In 2016, European regulators stopped delivering pass/fail grades and turned their test into a biennial event instead of annual. The latest test was criticised for its limited scope — covering just 51 of the region’s biggest banks with none in Portugal or Greece — and for using a situation with rising interest rates, rather than the negative rates that are hurting banks now.

The first public stress test, conducted by the US Federal Reserve in 2009, was probably the most effective. In the midst of the worst financial collapse since the Great Depression, the Fed flunked 10 out of 19 banks, identifyin­g a capital shortfall of $75 billion. Europe’s turn came in 2010 and 2011, when the sovereign debt crisis piled losses onto lenders that held Greek, Spanish, Italian and Portuguese government bonds.

Two Irish banks passed in 2010 and needed a government bailout later that year. Belgian lender Dexia got a clean bill of health in 2011 and collapsed after a bank run three months later. The European Central Bank, which took over as the supervisor for more than 100 of the largest lenders in the euro area in 2014, made the test tougher, forced the firms to increase provisions for soured loans and required higher capital buffers to cope with them.

When investors suspect that a stress test is too easy, it can create confusion, rattle markets, undermine confidence or even add to worries about which banks might be sick. Regulators fine-tune stress tests to ensure that they are rigorous enough to bolster faith in banks without strangling credit. Banks are opaque companies, and finance is abstract at best, so the worst possible outcome is a test that is neither clear nor credible. Unable to borrow, unable to lend, the banks can become non-functionin­g zombies.
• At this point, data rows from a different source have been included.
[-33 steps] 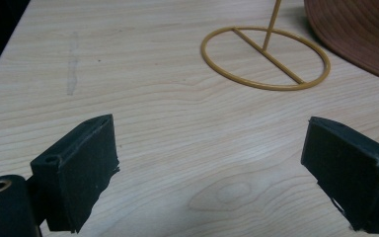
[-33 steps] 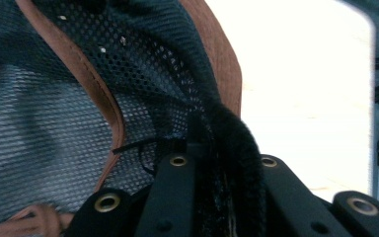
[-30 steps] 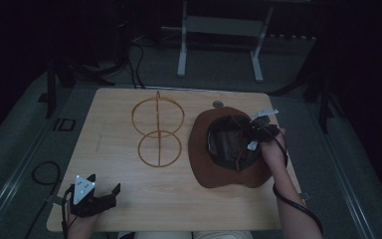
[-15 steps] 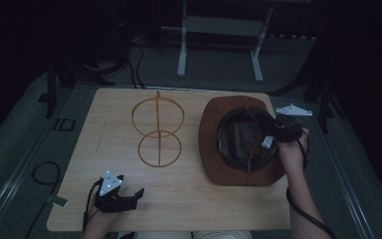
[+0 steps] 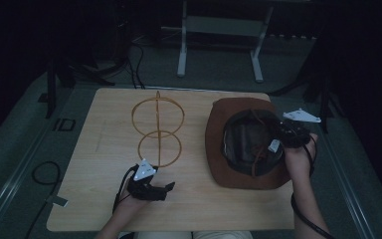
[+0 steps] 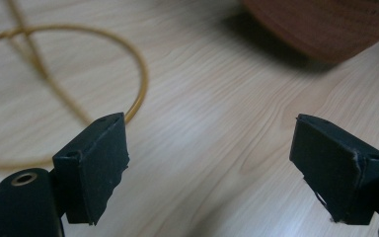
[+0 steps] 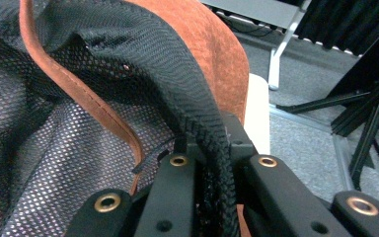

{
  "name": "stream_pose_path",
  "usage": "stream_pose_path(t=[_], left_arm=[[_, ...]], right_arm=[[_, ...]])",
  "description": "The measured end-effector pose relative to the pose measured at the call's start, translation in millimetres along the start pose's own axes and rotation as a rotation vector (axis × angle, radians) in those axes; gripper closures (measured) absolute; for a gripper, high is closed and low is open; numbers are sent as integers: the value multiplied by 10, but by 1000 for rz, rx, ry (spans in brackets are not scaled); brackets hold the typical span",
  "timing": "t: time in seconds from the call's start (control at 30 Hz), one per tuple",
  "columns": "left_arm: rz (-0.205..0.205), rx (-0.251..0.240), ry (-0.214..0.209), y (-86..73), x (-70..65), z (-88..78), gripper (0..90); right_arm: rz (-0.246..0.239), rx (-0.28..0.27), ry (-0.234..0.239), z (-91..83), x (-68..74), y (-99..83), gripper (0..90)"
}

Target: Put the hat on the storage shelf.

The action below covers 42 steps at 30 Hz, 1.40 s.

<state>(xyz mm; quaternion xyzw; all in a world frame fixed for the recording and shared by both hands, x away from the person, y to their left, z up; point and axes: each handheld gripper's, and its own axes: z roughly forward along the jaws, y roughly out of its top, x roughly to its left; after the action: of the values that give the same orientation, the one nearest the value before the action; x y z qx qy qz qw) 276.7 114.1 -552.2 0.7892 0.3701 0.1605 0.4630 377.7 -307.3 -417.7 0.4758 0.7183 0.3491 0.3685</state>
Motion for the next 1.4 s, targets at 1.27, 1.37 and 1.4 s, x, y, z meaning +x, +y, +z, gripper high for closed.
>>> stream_pose_path(t=[1.27, 1.37, 1.4], left_arm=[[119, -78, 7, 1722, -471, 769, 153], [90, -89, 52, 1741, -475, 799, 181], [77, -94, 69, 1744, -471, 805, 195]], right_arm=[[-37, -123, 53, -412, 264, 80, 856], [-48, -146, 72, -501, 324, 72, 856], [-54, -150, 75, -528, 343, 66, 856]])
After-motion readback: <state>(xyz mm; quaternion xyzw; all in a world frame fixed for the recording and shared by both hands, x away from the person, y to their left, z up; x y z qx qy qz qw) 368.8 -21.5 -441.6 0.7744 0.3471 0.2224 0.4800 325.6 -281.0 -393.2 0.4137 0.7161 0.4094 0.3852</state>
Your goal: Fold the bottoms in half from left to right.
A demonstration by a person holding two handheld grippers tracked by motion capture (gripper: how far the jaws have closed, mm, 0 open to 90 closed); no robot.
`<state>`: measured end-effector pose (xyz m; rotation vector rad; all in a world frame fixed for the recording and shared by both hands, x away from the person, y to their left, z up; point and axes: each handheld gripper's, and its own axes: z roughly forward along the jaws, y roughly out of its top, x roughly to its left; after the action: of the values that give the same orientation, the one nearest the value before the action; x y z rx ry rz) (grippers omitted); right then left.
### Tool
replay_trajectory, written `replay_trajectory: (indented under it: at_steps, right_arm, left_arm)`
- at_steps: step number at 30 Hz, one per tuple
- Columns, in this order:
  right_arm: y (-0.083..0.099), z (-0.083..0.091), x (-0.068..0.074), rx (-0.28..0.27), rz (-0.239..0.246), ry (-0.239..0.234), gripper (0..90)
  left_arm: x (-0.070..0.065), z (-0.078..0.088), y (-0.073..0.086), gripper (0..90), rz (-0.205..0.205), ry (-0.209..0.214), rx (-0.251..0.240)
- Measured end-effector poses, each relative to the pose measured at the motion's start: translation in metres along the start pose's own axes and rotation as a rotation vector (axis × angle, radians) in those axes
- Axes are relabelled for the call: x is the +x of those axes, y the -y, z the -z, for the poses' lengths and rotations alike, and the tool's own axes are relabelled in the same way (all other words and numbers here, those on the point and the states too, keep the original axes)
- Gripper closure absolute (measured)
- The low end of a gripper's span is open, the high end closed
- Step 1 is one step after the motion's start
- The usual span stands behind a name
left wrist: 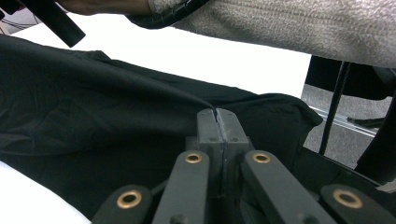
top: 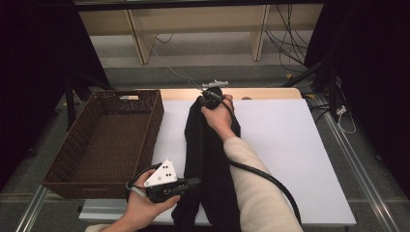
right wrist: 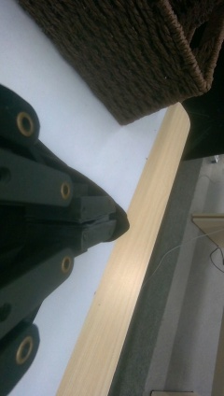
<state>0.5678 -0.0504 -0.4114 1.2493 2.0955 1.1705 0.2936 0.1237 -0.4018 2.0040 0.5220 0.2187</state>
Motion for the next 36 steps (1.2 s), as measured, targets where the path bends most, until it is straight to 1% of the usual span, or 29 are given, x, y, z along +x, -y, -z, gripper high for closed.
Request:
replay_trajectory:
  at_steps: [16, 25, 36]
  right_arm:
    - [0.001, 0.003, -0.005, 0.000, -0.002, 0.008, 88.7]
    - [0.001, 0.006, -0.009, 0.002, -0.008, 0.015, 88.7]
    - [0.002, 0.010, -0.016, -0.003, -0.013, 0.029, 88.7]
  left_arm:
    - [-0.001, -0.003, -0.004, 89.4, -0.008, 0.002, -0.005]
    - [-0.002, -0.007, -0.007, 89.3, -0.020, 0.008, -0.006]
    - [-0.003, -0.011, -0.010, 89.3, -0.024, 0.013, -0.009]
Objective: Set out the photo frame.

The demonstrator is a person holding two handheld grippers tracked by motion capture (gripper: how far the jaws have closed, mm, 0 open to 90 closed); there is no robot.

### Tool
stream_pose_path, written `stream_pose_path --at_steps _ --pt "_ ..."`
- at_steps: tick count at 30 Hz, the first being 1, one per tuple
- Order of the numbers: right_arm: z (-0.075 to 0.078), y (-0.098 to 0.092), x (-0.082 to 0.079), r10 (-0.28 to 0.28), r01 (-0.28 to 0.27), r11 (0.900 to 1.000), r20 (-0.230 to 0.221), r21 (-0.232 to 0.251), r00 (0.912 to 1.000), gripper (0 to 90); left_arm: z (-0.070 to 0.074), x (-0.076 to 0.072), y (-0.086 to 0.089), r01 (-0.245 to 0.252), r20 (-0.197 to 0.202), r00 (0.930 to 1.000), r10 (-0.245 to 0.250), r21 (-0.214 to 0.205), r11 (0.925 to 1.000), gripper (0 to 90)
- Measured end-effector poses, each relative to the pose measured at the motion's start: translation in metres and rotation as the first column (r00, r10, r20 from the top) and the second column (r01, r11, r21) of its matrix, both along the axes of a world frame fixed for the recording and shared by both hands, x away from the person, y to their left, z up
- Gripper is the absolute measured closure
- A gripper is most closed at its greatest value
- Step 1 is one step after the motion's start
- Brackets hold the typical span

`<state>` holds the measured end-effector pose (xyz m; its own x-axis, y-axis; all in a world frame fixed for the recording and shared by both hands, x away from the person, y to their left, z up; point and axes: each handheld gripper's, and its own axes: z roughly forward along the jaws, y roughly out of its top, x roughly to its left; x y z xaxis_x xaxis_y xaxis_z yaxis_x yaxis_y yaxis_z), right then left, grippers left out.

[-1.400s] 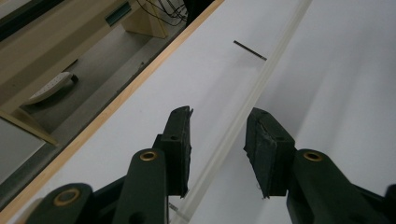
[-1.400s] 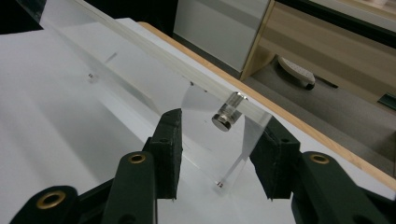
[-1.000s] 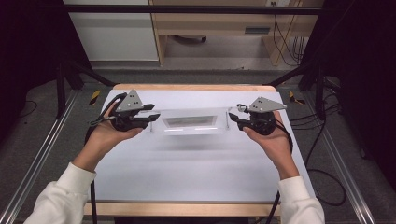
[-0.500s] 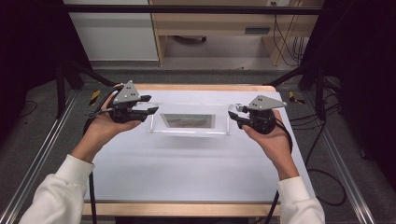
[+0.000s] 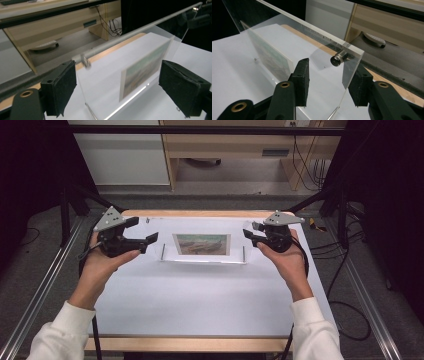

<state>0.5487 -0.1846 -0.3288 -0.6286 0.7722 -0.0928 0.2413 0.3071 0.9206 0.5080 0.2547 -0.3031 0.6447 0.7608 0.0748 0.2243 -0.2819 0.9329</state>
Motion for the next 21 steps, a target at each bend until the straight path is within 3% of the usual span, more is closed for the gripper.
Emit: stream_pose_path --at_steps 5,6,12,21 --pt "0.000 0.000 0.018 -0.015 0.016 0.9990 -0.017 0.041 0.9997 53.8 -0.021 -0.009 0.010 -0.012 -0.039 0.9992 0.011 -0.007 0.9999 14.2" --pt "-0.001 0.000 0.022 -0.017 0.018 0.9985 -0.018 0.051 0.9997 53.6 -0.033 -0.011 0.014 -0.017 -0.058 0.9982 0.017 -0.002 0.9998 14.0" --pt "-0.002 0.000 0.039 -0.031 0.033 0.9965 -0.029 0.076 0.9991 52.4 -0.066 -0.017 0.022 -0.036 -0.108 0.9935 0.035 -0.004 0.9994 13.8" --pt "-0.006 0.001 0.052 -0.067 0.070 0.9914 -0.035 0.111 0.9972 51.2 -0.092 -0.024 0.028 -0.057 -0.144 0.9879 0.057 0.003 0.9984 13.8"
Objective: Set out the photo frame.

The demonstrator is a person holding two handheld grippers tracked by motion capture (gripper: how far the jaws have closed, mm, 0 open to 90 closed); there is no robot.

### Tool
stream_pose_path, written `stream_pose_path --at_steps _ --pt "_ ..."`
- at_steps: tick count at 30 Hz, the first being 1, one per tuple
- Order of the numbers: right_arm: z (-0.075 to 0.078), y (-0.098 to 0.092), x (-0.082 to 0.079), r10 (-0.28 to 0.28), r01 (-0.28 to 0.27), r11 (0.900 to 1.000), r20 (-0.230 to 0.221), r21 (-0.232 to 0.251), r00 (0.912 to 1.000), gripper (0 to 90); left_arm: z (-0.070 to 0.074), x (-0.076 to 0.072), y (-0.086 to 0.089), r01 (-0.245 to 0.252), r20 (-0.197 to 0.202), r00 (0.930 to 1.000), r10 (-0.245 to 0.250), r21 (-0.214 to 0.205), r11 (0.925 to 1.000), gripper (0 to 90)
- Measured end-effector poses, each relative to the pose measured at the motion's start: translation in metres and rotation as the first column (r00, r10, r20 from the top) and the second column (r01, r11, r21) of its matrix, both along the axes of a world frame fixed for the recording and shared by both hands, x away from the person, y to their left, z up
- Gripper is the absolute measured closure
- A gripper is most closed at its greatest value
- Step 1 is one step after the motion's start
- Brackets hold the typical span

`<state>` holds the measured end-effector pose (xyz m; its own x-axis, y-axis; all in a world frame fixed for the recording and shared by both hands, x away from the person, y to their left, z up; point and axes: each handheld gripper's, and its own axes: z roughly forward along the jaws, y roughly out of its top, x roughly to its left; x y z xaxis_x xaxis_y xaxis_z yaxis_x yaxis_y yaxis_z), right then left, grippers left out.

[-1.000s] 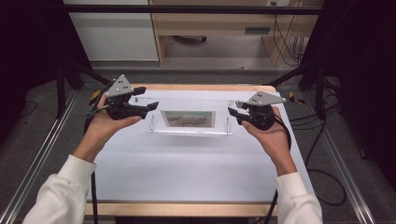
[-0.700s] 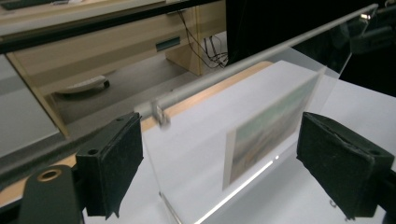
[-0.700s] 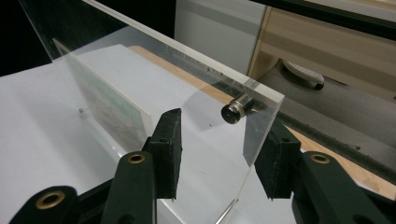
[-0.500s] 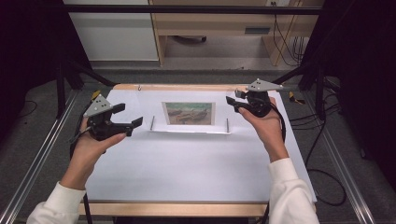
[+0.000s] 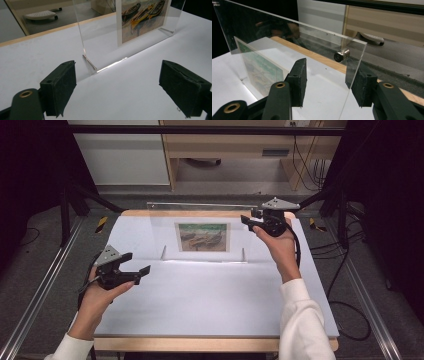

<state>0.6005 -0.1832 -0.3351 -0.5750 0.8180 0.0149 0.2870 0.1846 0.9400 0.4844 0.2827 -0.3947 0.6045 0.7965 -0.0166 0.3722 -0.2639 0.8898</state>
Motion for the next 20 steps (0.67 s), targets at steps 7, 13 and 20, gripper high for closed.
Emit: stream_pose_path --at_steps 7,13,20 --pt "-0.001 0.002 0.003 -0.020 0.020 0.9998 0.005 -0.006 0.9998 49.7 -0.005 -0.003 -0.001 -0.005 -0.001 1.0000 0.005 0.013 0.9999 13.9" --pt "0.000 0.003 -0.005 -0.059 0.060 0.9971 0.014 -0.047 0.9982 32.1 -0.011 -0.008 -0.003 -0.030 0.012 0.9995 0.030 0.031 0.9991 12.8" --pt "-0.014 -0.002 -0.048 -0.119 0.127 0.9818 0.060 -0.141 0.9910 18.0 -0.025 -0.009 -0.004 -0.079 0.017 0.9968 0.078 0.055 0.9954 9.0"
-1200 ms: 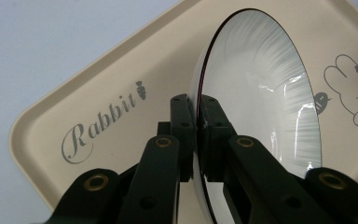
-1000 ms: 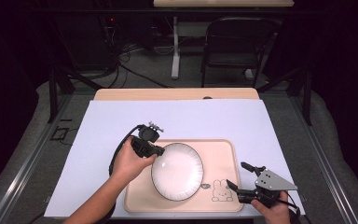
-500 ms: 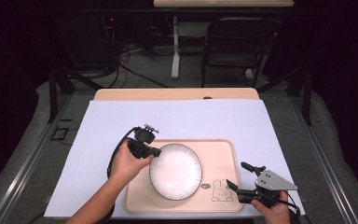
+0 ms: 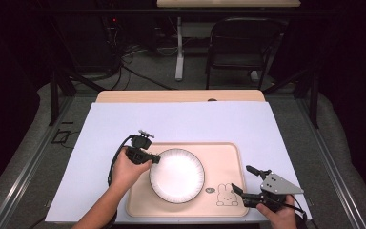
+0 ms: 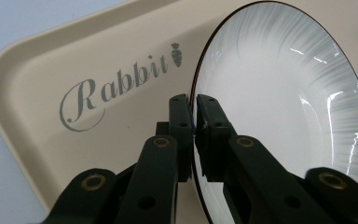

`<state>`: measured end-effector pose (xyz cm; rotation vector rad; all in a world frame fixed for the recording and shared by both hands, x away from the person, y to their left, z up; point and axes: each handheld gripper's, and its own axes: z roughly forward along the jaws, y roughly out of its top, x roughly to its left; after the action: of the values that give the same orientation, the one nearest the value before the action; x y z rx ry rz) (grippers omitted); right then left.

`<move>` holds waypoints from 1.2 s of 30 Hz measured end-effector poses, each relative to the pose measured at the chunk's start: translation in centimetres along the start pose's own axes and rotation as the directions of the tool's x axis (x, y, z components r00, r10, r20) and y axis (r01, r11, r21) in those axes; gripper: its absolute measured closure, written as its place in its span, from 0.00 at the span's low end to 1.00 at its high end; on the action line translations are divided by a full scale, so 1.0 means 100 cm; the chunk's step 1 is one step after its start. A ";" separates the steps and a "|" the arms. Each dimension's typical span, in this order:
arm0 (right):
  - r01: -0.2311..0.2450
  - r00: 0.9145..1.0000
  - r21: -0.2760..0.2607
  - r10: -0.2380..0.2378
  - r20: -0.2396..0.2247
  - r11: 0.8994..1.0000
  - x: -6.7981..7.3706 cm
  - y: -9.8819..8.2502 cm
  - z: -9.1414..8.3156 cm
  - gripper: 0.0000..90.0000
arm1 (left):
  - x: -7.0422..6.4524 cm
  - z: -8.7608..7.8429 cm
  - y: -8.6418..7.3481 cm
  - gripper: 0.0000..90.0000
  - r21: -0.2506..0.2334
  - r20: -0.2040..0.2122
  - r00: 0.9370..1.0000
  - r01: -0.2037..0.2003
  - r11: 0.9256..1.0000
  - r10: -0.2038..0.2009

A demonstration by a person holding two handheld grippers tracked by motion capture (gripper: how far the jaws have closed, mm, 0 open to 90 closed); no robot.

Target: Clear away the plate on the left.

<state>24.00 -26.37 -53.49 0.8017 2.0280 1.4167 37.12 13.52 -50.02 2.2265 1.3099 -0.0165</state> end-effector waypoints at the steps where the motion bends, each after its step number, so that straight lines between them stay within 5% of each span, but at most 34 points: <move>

The tests have given banks and regulators better tools to monitor the relationsh­ips that bind together the financial system. That’s data they lacked during in 2008, when dozens of banks were failing around the world. Even though the ECB, the Fed and the Bank of England are seen as independen­t from their government­s, political pressure to ease up on supervisio­n and regulation is having an impact. Stress tests are likely to get easier — or at least not get harder — in coming years and become just one of many tools to make sure the crisis isn’t repeated.